(The problem) Your job is to set down the stretch of entries that opens with the line containing "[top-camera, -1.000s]" and closes with the line containing "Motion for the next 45". Keep both end lines, copy each exactly, and add nothing.

[Records from a collection]

/---

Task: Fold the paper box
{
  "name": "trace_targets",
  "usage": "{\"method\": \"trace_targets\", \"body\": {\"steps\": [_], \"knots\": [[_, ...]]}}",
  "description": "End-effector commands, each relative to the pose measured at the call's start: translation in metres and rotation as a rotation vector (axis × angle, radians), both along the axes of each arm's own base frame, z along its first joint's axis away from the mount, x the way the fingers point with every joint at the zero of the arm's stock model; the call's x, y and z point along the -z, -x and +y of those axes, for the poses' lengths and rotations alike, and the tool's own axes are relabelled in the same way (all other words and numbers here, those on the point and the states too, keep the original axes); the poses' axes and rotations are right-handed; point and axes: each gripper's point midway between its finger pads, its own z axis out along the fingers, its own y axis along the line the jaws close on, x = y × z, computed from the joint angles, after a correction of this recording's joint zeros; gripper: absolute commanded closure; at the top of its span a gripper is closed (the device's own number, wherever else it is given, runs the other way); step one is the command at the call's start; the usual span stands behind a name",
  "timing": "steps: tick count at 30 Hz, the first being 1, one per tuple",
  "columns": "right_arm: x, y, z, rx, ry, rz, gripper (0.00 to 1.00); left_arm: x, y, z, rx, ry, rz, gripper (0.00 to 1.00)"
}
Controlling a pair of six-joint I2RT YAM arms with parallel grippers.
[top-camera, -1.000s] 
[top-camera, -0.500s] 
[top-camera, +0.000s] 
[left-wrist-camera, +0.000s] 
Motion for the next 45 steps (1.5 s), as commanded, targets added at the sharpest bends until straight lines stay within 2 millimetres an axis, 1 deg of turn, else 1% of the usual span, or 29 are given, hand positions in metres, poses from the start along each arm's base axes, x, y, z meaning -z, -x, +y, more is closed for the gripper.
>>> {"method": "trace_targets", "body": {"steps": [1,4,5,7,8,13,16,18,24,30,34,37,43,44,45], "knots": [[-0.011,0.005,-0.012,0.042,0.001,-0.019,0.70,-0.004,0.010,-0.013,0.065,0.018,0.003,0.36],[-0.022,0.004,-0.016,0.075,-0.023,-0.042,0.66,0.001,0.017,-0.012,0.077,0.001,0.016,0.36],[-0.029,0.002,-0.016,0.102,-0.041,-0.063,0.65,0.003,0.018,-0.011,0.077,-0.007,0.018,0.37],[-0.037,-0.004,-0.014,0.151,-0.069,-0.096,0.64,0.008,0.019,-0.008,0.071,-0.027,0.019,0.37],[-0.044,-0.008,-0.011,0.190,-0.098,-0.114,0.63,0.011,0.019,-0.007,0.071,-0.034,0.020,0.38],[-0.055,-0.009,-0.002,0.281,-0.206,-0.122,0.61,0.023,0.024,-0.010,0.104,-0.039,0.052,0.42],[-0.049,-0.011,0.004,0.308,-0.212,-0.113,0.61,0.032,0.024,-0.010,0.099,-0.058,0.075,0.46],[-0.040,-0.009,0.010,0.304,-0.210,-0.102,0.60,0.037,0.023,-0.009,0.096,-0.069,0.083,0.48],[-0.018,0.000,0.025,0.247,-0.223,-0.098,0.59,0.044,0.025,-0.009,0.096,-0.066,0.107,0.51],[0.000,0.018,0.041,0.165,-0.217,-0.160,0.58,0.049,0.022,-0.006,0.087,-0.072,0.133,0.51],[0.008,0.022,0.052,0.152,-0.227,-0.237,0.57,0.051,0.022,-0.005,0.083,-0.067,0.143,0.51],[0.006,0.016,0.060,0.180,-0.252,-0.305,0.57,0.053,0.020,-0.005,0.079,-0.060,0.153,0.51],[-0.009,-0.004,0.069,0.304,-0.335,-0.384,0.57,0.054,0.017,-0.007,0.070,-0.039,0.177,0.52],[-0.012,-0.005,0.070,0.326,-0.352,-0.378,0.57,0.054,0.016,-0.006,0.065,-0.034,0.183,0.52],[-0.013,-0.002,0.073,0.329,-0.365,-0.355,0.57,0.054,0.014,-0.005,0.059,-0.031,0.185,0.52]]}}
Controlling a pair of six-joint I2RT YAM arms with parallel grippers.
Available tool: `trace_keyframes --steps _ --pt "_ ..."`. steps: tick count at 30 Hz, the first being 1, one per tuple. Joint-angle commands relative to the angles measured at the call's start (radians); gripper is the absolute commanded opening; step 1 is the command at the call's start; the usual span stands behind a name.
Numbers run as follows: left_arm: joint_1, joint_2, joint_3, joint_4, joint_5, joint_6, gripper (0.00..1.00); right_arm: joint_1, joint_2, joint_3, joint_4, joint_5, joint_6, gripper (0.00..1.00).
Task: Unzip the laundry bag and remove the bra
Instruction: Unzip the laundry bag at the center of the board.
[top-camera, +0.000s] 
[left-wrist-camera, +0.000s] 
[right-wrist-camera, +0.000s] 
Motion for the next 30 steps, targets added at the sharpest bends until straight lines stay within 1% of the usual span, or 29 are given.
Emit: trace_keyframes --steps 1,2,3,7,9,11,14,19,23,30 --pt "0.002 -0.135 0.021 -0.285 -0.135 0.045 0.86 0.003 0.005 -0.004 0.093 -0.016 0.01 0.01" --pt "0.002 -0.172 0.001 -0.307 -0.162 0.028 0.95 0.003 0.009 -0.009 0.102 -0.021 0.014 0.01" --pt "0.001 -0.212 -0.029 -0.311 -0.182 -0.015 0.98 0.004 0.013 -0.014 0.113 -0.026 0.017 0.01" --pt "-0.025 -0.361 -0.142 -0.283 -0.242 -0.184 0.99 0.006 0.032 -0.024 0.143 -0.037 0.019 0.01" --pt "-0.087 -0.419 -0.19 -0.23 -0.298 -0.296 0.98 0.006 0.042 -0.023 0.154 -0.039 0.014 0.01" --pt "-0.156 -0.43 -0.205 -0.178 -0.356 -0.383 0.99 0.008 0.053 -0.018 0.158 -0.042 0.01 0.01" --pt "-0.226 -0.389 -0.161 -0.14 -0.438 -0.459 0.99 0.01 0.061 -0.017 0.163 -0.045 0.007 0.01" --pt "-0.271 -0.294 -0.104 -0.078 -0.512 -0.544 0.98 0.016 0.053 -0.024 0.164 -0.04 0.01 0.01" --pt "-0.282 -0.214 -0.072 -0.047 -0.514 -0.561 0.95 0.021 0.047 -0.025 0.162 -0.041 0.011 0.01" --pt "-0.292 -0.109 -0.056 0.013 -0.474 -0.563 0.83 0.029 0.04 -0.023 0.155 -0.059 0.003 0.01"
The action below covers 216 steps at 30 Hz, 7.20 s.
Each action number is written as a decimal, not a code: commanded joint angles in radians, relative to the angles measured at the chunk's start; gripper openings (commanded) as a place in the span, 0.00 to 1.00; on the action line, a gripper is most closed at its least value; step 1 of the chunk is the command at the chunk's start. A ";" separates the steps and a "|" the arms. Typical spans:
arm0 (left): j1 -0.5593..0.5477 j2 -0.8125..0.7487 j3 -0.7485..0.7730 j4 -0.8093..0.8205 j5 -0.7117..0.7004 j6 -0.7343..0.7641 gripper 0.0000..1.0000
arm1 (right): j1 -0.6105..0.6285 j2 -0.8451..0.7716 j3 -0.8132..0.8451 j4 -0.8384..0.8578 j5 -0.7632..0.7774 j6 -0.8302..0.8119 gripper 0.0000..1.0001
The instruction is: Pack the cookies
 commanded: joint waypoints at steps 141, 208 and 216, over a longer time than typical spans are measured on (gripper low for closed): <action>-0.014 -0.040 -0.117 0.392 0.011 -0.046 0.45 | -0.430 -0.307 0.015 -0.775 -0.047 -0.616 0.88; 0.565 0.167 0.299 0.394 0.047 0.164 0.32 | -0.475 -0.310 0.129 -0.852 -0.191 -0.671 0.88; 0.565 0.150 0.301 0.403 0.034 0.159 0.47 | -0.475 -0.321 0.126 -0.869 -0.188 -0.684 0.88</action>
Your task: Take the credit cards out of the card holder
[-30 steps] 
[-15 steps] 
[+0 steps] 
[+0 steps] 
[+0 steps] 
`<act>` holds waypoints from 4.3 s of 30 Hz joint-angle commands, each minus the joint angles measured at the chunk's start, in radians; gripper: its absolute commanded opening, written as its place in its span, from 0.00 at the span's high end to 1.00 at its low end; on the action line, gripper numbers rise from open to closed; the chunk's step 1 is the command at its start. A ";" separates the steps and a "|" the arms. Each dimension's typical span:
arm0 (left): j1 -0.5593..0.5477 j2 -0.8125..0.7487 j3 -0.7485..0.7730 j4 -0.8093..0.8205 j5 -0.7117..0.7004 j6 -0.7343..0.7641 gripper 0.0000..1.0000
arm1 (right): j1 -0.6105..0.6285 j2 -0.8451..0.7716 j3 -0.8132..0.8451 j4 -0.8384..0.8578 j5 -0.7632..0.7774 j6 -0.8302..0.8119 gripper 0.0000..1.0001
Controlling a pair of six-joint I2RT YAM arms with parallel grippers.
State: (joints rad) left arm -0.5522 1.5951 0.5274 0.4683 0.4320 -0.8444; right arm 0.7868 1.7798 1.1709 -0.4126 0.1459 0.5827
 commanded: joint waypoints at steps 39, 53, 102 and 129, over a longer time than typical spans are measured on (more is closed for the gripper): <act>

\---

(Completed task)
[top-camera, -1.000s] 
[top-camera, -0.500s] 
[top-camera, +0.000s] 
[left-wrist-camera, +0.000s] 
Motion for the next 45 steps (1.5 s), as commanded, targets added at the sharpest bends until straight lines stay within 2 millimetres an axis, 1 deg of turn, else 1% of the usual span, or 29 are given, hand positions in metres, poses from the start along each arm's base axes, x, y, z meaning -z, -x, +y, more is closed for the gripper.

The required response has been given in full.